--- START ---
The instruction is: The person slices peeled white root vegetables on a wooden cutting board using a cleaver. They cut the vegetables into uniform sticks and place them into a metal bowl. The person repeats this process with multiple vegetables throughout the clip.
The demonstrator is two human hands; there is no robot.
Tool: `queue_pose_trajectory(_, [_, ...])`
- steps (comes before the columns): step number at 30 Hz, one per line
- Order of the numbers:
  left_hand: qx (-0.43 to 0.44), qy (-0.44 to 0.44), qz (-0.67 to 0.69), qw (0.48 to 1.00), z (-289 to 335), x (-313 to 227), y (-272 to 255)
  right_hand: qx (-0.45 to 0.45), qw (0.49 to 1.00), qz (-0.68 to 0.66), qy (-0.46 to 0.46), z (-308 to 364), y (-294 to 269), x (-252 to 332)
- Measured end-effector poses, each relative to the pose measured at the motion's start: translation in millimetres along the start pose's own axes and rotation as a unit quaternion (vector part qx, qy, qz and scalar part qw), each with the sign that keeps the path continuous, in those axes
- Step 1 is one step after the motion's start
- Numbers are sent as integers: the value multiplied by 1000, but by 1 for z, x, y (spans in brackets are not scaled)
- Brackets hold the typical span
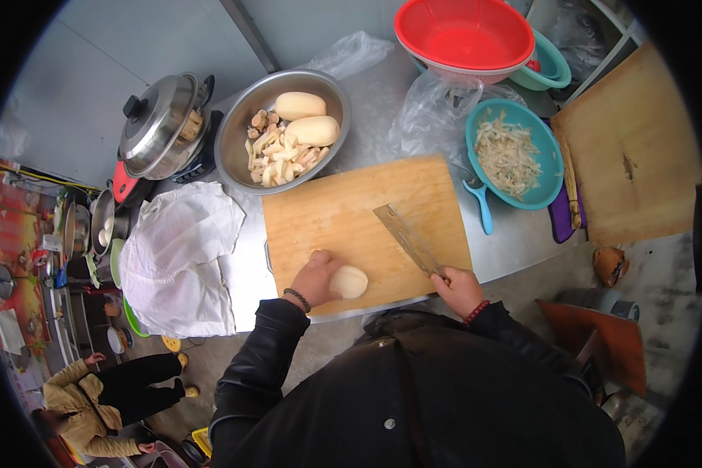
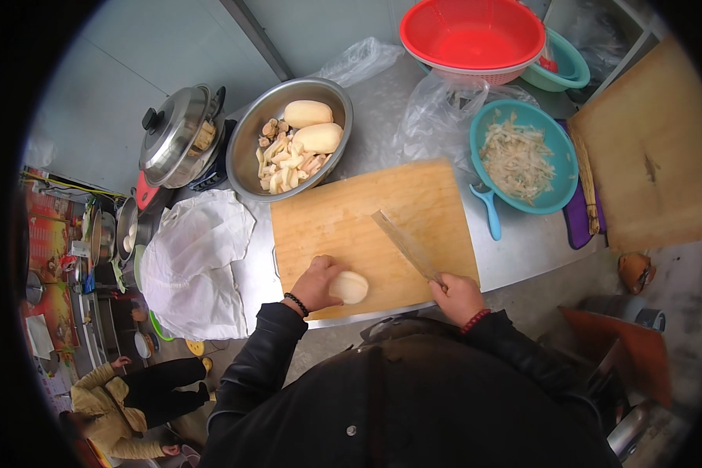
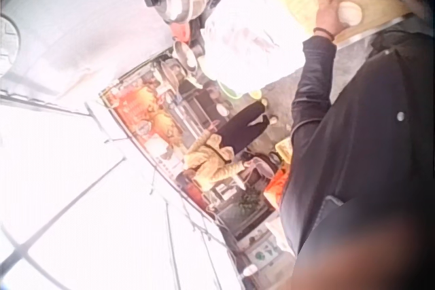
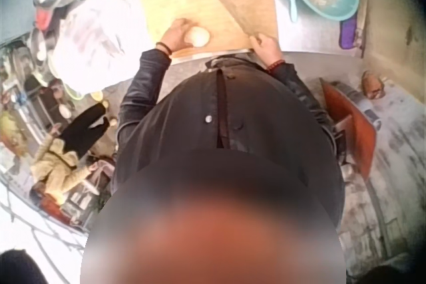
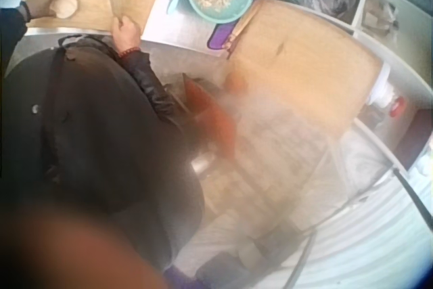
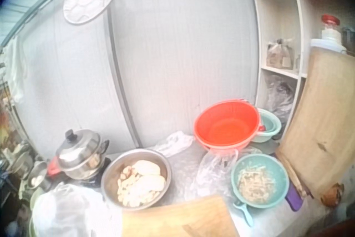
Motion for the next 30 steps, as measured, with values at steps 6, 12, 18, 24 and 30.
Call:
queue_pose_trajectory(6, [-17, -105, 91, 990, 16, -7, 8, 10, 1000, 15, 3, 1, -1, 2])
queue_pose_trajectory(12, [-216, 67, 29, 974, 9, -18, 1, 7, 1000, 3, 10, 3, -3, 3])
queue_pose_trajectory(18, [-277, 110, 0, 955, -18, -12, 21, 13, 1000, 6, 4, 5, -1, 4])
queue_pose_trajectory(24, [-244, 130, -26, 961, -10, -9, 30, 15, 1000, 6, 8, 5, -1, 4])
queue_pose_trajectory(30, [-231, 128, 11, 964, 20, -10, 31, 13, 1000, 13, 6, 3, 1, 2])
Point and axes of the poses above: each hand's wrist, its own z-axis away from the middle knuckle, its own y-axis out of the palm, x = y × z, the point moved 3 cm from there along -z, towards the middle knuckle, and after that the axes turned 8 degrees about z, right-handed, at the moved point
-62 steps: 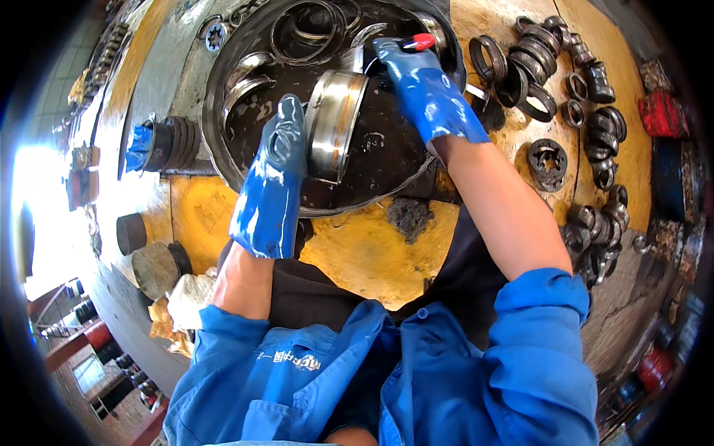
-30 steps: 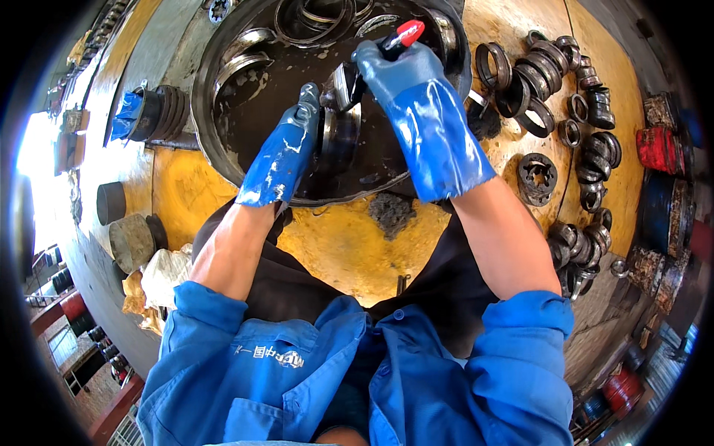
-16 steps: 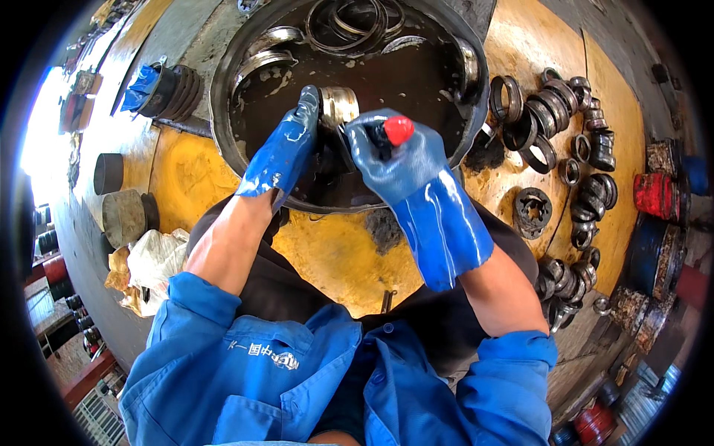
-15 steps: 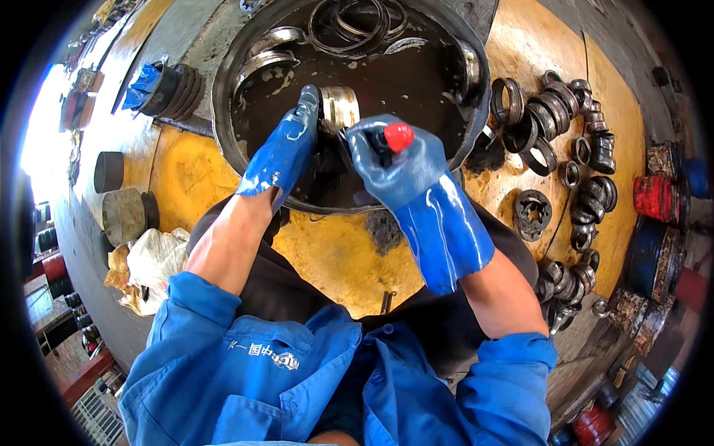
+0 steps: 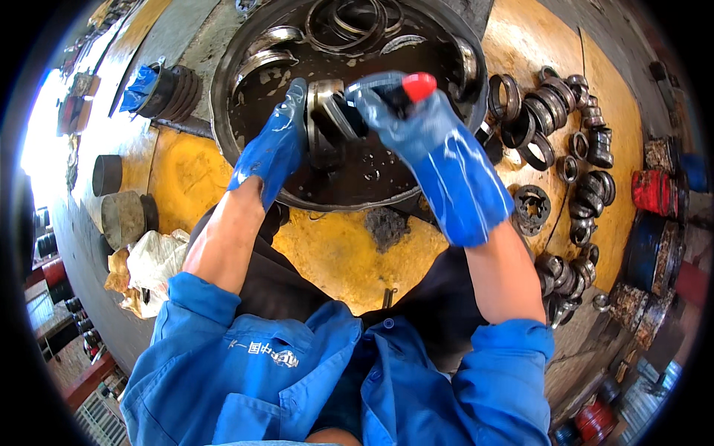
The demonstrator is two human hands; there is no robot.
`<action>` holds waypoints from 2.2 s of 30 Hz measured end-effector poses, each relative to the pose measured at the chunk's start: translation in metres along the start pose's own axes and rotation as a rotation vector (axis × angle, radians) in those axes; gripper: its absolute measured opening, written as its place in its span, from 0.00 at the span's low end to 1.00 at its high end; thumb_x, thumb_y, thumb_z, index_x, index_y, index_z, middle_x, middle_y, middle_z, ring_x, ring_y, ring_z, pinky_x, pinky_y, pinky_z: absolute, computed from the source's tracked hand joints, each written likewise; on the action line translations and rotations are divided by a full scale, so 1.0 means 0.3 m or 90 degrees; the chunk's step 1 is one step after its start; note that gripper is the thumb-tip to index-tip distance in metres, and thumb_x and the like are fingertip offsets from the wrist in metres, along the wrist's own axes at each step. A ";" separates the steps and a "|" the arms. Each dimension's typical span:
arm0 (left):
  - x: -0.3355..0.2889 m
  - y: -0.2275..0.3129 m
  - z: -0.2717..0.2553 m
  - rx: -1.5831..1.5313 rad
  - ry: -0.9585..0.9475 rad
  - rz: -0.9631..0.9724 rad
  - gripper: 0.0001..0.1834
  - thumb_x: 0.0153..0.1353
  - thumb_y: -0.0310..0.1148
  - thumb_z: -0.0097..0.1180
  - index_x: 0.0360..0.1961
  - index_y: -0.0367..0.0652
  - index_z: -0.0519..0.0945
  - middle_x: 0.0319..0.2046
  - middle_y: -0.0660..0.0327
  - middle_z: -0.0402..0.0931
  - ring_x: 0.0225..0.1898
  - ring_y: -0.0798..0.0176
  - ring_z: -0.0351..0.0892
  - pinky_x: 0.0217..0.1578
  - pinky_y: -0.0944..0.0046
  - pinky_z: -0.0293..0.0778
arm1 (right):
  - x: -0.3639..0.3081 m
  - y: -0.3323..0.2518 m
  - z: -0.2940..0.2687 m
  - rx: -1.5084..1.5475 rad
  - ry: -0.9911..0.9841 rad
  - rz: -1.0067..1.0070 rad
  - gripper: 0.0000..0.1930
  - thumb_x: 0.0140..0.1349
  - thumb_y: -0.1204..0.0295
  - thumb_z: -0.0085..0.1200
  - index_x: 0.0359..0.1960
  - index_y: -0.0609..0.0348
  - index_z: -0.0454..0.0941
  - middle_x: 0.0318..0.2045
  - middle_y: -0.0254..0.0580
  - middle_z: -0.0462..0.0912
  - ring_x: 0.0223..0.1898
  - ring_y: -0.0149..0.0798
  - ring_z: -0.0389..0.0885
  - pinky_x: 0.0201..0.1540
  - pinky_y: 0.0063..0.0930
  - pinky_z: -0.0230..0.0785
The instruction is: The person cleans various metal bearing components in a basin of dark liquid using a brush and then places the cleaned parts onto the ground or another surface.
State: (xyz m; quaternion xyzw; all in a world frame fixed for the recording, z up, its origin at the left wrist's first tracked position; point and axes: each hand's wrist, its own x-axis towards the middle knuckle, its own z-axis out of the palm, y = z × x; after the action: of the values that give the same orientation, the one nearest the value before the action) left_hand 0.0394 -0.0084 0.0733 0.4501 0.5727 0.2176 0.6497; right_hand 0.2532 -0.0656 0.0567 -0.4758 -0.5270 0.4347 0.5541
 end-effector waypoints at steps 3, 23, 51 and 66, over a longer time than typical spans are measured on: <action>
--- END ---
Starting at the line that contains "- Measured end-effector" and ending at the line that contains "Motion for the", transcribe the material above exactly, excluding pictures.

- Measured end-effector poses, each relative to the pose measured at the motion's start: translation in millimetres along the start pose's own axes and rotation as a unit quaternion (vector part qx, qy, qz and scalar part qw), each with the sign that keeps the path continuous, in those axes
- Step 1 is one step after the motion's start
- Numbers are sent as integers: the value multiplied by 1000, but by 1 for z, x, y (spans in brackets are not scaled)
- Brackets hold the typical span
Motion for the next 30 steps, as measured, with values at steps 6, 12, 18, 24 and 30.

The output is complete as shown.